Previously, measuring these effects required sedating the baby, inflating its lungs with a pump and then squeezing its chest very quickly.
But the research team, including University of Queensland researchers, has created a technique to measure an infant’s lung function during sleep, using a simple, non-invasive mask.
“Smoking interferes with the development of a baby’s lungs, disturbs the formation of small airways and blood vessels, and impairs gas exchange – breathing in oxygen and breathing out carbon dioxide,” Professor Sly said.
“This is because when a pregnant mother smokes, it causes very small airways in her infant’s lungs to thicken and this makes the lungs stiff.

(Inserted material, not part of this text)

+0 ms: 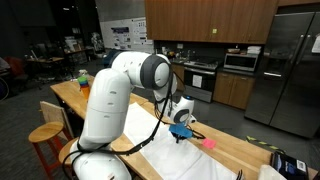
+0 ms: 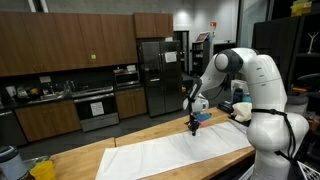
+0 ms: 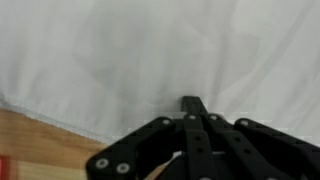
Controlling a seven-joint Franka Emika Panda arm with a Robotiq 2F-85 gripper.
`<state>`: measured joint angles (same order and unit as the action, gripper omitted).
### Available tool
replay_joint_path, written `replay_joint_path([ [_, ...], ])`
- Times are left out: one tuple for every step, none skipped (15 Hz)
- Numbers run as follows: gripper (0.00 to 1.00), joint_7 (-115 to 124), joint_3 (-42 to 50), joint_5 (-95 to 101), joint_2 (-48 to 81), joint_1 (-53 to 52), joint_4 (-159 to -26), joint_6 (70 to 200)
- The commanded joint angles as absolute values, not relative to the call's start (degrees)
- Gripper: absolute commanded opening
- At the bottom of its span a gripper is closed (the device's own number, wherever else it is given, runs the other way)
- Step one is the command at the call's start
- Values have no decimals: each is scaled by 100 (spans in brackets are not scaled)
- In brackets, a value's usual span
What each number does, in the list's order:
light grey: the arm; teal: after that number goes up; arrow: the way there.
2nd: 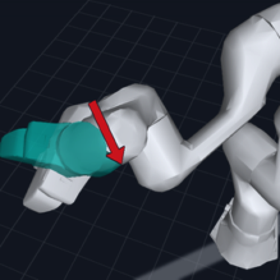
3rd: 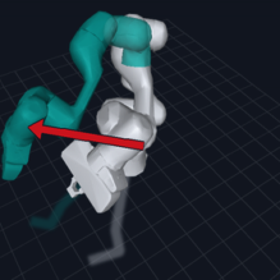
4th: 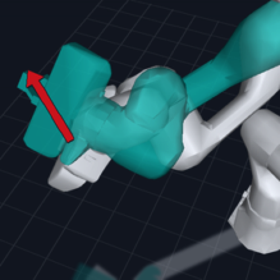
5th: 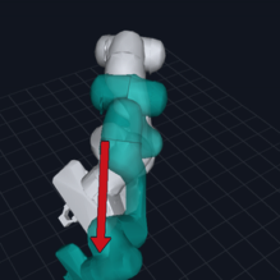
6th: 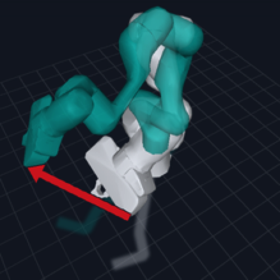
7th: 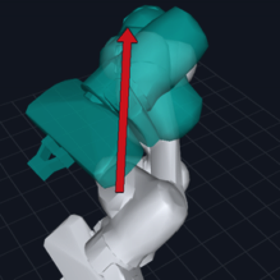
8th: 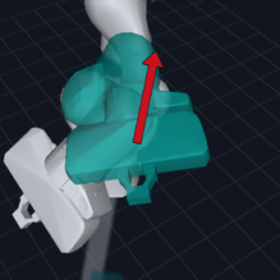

“Reduced lung function in babies also translates into a higher risk of acute lung disease during infancy and chronic lung disease later in life.”
Professor Sly said the new forced oscillation technique (FOT) involved placing a mask on the baby while it was asleep, allowing lung function to be measured using sonar-like technology that showed thickening of the airways.
“One of the real advantages of this technology is it allows us to see the stiffness of the lungs relative to the resistance of the airways,” he said.
“With a better understanding of lung growth and function in infants comes a better understanding of the effects of mothers’ habits on babies in the womb.”
The technique has been used to measure lung function in children and adults but this research focused on babies aged six to 10 weeks – an age group that had previously been very difficult to study.
The research was done in conjunction with South Africa’s University of Cape Town, Hungary’s University of Szeged and the University of Western Australia.
The study is published in the journal Respirology.